Even if people get behind, Klarna says it does not report account information or repayment histories to any of the nationwide credit bureaus.
Drivers have long been able to get gas station-branded credit cards to fill up their tanks. People pay for gas with general-purpose credit cards.
A recent Bankrate.com analysis of 22 cards offered by popular gas retailers, found the typical discount was just 5 cents to 10 cents per gallon when using a gas card. Not a great deal when you consider if you carry a balance the average interest rate was 25.8 percent. The national average rate for all credit cards is 16.34 percent.
Given the choice between piling more debt on a credit card with a double-digit interest rate or a BNPL product may be a slightly better short-term solution, says Ted Rossman, senior industry analyst for Bankrate.com and CreditCards.com.
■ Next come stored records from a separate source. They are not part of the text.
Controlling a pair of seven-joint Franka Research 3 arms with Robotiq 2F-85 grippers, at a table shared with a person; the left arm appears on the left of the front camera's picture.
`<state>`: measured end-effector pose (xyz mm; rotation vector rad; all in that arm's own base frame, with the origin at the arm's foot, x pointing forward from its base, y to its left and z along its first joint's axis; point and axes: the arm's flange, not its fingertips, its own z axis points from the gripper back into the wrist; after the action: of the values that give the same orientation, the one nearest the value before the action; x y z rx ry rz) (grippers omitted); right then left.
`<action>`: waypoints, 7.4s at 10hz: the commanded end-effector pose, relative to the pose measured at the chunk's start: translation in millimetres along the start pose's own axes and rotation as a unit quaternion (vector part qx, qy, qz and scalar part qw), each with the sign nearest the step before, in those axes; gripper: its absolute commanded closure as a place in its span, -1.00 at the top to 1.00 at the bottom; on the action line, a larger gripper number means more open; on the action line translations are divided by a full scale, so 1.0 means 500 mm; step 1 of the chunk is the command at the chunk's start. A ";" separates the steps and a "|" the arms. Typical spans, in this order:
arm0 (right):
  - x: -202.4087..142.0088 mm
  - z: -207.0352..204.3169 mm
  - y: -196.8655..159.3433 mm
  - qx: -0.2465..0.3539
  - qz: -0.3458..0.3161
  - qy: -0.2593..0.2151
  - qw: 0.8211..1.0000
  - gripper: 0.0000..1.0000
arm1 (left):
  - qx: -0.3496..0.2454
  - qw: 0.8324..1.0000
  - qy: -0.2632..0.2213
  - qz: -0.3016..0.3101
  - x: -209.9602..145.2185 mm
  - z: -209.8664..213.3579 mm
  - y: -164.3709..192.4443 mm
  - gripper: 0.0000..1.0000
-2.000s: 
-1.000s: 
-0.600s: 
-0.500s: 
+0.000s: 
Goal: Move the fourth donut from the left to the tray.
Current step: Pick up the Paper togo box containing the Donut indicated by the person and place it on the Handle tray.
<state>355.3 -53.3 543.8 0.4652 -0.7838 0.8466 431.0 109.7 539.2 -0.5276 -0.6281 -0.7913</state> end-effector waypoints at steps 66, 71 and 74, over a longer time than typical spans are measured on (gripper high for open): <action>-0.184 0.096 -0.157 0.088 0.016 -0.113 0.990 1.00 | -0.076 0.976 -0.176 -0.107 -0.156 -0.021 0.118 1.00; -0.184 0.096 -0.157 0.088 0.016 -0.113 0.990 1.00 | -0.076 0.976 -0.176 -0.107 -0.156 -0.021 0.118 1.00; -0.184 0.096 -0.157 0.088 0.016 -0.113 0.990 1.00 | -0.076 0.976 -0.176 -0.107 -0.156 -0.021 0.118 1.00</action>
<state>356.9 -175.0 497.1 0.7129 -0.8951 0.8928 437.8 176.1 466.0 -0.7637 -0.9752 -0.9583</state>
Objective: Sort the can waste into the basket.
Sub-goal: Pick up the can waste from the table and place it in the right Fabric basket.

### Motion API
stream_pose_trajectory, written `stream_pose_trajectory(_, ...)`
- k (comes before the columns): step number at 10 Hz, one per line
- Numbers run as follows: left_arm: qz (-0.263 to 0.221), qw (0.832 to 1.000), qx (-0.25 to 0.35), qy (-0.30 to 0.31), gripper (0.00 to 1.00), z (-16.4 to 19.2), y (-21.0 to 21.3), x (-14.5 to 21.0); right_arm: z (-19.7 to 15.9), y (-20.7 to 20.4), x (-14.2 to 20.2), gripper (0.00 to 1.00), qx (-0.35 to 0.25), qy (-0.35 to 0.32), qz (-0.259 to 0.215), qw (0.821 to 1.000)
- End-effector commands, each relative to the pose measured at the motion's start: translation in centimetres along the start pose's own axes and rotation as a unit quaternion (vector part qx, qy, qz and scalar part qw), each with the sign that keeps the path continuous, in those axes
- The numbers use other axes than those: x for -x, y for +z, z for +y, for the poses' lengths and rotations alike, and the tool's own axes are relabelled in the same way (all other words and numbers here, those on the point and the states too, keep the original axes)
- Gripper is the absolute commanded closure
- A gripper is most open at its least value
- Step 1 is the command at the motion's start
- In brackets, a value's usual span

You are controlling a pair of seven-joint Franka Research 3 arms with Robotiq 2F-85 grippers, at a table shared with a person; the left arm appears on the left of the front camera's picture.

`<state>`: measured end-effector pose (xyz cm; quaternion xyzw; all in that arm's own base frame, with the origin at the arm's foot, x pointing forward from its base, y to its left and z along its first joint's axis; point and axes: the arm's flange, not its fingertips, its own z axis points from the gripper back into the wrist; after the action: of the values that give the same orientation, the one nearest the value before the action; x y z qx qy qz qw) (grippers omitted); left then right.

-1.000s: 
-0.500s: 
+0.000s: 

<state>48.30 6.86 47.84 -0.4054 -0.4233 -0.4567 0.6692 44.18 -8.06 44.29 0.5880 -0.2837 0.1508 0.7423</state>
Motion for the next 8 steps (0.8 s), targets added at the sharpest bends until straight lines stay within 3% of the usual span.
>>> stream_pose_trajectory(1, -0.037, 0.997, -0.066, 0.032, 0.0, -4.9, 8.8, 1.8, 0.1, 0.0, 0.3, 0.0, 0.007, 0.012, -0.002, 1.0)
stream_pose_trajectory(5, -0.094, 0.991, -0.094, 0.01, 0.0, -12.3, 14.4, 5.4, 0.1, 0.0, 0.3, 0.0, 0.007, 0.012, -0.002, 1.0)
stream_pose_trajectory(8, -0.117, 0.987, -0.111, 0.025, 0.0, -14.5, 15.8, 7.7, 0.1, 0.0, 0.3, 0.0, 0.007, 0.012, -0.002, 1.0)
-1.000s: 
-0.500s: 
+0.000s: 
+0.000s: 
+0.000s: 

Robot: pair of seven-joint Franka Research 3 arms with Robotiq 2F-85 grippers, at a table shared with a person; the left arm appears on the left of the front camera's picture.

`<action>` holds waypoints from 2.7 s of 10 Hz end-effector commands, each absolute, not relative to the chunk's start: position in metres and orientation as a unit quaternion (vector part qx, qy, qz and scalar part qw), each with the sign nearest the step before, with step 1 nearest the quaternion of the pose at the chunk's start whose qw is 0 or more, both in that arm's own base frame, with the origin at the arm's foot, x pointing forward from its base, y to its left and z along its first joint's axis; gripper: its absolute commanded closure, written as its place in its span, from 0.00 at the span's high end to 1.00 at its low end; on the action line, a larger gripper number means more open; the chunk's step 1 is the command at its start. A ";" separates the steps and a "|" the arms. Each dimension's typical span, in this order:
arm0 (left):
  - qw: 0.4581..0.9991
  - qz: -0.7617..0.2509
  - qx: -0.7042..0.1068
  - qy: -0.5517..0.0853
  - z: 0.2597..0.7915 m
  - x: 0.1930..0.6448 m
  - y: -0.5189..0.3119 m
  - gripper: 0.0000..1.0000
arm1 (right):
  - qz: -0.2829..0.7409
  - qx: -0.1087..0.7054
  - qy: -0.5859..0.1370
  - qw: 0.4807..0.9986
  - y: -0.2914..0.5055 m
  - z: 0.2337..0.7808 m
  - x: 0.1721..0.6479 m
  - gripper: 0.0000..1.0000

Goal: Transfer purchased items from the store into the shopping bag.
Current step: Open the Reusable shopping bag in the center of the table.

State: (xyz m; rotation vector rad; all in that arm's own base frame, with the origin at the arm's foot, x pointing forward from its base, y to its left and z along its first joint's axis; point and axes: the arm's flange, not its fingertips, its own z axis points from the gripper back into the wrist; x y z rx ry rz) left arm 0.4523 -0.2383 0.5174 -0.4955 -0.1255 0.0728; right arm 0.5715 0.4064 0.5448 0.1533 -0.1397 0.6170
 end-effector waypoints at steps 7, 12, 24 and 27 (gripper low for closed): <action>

“It’s not ideal, but understandable,” he said. “If somebody is really in that desperate of a situation, it is sort of a tricky trade off. It’s good that it’s relatively short-term. I just wouldn’t want people to be tricked by the low barrier to entry.”
The concern with BNPL is that consumers often buy more and spend more, warns the Consumer Financial Protection Bureau, which is looking into these products.
Don’t let the ease of a buy now, pay later product turn into a regular habit for discretionary purchases or even necessities. Don’t lose sight of what it is — a loan.
A subheadline above this column incorrectly described the Klarna buy now, pay later installment plan for gas. Consumers pay for gas over six weeks, not six installments. The subheadline has been corrected.